◆ WHAT IS EXPECTED: Where in the records does the word "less" occur? Copy each line in which it does.

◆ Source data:
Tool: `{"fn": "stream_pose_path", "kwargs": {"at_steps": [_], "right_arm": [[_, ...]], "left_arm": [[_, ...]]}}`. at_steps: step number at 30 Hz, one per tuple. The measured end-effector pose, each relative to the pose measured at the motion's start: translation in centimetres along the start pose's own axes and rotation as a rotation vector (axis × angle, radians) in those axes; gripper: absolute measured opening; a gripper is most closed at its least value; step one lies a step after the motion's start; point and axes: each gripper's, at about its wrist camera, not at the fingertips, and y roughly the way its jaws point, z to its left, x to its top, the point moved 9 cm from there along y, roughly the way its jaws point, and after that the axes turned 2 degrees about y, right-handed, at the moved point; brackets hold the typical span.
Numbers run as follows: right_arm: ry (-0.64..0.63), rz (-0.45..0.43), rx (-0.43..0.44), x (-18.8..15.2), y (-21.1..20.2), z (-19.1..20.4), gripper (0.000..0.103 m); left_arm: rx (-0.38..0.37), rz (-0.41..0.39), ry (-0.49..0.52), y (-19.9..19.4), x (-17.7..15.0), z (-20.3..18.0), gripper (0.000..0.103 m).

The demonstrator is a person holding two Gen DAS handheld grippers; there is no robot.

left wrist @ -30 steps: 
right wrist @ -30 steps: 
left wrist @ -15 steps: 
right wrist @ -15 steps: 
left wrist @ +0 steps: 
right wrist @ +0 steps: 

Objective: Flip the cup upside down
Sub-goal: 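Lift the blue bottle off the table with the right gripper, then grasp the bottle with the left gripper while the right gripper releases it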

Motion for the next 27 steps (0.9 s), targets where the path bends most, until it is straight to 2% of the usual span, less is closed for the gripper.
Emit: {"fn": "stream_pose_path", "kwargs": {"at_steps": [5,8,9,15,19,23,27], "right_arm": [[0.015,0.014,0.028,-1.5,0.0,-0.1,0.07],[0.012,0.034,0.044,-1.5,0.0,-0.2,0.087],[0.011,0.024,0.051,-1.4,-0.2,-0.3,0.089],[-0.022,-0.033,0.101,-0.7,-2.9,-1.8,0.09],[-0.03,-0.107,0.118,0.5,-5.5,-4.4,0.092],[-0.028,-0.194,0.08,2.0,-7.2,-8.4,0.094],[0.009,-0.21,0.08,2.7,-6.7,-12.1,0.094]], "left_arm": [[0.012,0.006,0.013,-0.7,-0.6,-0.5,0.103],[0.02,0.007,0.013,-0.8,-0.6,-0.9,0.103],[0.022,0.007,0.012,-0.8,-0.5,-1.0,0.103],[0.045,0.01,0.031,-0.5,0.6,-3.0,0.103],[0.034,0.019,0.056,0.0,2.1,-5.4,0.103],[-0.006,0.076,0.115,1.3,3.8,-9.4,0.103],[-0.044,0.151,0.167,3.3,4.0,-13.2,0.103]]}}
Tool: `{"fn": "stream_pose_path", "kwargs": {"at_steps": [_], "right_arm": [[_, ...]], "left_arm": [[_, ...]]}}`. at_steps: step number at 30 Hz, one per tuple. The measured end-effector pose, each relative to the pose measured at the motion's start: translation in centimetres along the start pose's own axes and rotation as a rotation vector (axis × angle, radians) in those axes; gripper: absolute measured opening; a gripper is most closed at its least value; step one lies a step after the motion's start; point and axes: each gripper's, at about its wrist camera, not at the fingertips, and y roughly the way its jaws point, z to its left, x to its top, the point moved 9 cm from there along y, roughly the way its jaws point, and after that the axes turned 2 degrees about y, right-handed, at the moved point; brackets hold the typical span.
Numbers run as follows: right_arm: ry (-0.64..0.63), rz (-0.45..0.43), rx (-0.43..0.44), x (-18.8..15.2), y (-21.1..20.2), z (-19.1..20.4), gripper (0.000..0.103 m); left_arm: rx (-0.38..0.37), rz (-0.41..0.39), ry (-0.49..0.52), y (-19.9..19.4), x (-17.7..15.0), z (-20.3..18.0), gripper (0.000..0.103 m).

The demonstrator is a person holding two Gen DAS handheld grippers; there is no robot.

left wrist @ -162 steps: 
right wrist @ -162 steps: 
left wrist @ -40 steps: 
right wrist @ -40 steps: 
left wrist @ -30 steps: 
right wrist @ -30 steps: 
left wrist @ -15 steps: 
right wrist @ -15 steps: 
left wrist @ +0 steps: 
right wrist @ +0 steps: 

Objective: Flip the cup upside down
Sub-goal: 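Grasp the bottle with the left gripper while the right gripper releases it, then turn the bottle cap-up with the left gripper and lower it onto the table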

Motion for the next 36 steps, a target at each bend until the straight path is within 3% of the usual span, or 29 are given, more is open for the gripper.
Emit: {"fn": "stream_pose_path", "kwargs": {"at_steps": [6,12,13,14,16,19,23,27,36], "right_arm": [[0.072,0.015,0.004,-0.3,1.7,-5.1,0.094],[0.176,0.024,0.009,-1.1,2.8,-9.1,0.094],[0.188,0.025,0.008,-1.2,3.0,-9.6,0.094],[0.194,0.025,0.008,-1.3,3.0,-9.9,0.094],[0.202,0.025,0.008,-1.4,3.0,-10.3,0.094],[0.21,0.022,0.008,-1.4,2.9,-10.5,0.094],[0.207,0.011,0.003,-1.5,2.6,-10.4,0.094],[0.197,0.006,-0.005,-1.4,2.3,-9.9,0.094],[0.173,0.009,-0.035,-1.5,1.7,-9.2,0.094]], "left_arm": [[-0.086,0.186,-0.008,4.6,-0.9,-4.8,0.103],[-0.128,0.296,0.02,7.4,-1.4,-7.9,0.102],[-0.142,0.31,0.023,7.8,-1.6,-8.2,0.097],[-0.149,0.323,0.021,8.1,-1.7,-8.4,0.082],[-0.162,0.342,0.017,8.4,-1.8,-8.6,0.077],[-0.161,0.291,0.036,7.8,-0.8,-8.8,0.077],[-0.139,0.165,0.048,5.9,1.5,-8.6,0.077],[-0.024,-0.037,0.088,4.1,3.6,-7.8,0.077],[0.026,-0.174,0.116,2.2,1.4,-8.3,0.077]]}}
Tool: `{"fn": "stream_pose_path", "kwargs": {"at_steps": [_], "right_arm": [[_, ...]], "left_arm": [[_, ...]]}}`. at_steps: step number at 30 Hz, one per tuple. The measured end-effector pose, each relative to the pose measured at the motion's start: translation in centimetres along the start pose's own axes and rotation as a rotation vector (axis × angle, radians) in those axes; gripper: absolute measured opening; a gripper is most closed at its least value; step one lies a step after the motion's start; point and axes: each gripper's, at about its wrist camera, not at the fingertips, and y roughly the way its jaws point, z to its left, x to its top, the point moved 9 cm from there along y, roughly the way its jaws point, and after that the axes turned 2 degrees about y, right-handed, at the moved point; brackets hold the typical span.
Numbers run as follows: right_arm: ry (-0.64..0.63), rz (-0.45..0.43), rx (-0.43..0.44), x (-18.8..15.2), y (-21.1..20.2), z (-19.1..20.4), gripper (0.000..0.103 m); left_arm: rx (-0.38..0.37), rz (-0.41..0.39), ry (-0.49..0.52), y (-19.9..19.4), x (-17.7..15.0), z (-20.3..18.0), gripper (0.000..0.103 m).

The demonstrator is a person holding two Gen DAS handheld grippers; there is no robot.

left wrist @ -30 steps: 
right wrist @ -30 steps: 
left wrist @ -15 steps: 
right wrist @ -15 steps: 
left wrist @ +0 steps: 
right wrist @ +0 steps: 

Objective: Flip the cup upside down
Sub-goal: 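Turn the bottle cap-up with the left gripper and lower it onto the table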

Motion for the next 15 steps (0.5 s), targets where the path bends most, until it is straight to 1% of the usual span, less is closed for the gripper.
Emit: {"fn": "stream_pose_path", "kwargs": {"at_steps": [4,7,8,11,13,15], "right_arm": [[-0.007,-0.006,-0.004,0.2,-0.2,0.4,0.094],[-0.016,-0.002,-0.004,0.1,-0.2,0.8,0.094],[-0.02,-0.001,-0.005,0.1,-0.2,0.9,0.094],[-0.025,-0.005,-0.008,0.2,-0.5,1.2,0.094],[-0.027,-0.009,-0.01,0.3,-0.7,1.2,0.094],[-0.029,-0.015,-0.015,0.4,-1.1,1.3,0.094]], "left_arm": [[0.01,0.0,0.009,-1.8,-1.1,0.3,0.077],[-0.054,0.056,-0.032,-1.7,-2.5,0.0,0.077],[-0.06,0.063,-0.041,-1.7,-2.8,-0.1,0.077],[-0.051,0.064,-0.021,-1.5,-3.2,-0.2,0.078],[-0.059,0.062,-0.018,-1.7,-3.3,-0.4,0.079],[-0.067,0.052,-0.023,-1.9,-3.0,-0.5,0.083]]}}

◆ RESPONSE BOX:
Motion for the next 27 steps (0.9 s), targets where the path bends most, until it is straight to 2% of the usual span, less is closed for the gripper.
Motion for the next 15 steps (0.5 s), targets where the path bends most, until it is straight to 1% of the usual span, less is closed for the gripper.

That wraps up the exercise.